Pretty flawed also really.

Basically, anyone that paints knows that the more colours are mixed, the more they tend to brown. Yet because of that misunderstanding in the 1960s in Caltech, in CS more colors = white.

Crazy stuff. A great example of technical debt in systems design where we have all this jazz like sRGB, HSL, HSV, etc, trying to reset that basic mistake in physics from 60 years ago.

When you start from a black screen (eg. a monitor) your primary colors that can form all others are literally red, green and blue. Those are the subpixels that every monitor must have as a minimum. These colors will add to white and mixtures of them can make every color humans can perceive (provided your rgb are at the maximum extremes of each color, otherwise your color triangle is slightly smaller than what rgb can actually do). This is called additive color mixing. Start from black and add color.

When you mix paints your are subtracting from white. The primary colors are 45degrees around the color wheel, namely cyan, magenta, yellow.

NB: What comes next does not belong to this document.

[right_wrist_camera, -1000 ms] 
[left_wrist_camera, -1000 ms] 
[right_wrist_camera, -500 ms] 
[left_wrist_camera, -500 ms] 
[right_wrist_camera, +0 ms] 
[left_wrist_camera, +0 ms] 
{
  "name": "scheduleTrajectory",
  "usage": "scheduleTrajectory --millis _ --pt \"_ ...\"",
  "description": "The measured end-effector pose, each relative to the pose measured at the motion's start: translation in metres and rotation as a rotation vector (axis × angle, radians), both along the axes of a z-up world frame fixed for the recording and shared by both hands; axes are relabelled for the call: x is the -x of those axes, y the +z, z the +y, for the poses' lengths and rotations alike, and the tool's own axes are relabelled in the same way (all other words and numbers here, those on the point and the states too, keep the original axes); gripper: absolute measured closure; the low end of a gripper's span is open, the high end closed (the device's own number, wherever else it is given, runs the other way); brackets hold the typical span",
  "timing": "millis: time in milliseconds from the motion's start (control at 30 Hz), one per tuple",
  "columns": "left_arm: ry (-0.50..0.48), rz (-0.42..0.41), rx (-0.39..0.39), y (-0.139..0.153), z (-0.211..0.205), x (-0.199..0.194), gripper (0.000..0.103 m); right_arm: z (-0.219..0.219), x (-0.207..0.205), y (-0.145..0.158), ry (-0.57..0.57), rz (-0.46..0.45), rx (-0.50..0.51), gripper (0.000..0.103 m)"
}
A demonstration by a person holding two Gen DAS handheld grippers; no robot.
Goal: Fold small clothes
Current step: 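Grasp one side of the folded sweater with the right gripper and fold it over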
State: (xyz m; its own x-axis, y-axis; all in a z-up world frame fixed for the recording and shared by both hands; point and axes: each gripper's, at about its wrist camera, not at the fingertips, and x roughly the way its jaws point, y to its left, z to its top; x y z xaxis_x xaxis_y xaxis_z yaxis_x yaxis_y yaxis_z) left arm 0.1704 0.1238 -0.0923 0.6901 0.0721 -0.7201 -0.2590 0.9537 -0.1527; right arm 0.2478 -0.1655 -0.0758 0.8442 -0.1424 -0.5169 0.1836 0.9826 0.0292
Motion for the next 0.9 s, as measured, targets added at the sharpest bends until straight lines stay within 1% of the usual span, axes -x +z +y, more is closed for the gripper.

From those you can make alm other colors by subtracting various amounts of the above three colors from white.

Btw do you know what color model matches your eyes the most? It’s additive color mixing. Your eyes literally start by seeing black and as your eyes let in light the cones and rods that are focused around detecting red, green and blue are triggered in various amounts and you see color that way. You don't see color the same way color is formed from mixing paints. You don’t see cyan, magenta, yellow at all. You see in RGB.

So your painting example is really flawed. Subtractive color models are inly useful for paints.

Displays are not made of paint, though - they use light.

There are two models of combination:

- subtractive, which applies to paint, since the more you mix in the more frequencies are absorbed

- additive, which applies to light, as mixing an extra light adds the frequencies in it

So additive, where more colour tends to white, is correct.

There's been no mistakes here. Additive mixing is the most intuitive way to represent color, just add primaries. Mixing paint is super complicated!

Additive vs substractive approach to color Displays use the former, so it is natural this is mirrored in software.

If you don't believe the people telling you about additive vs subtractive mixing, ask yourself this: How does a prism separate a rainbow of colors out of white sunlight? Shouldn't the sunlight be brown for that to work?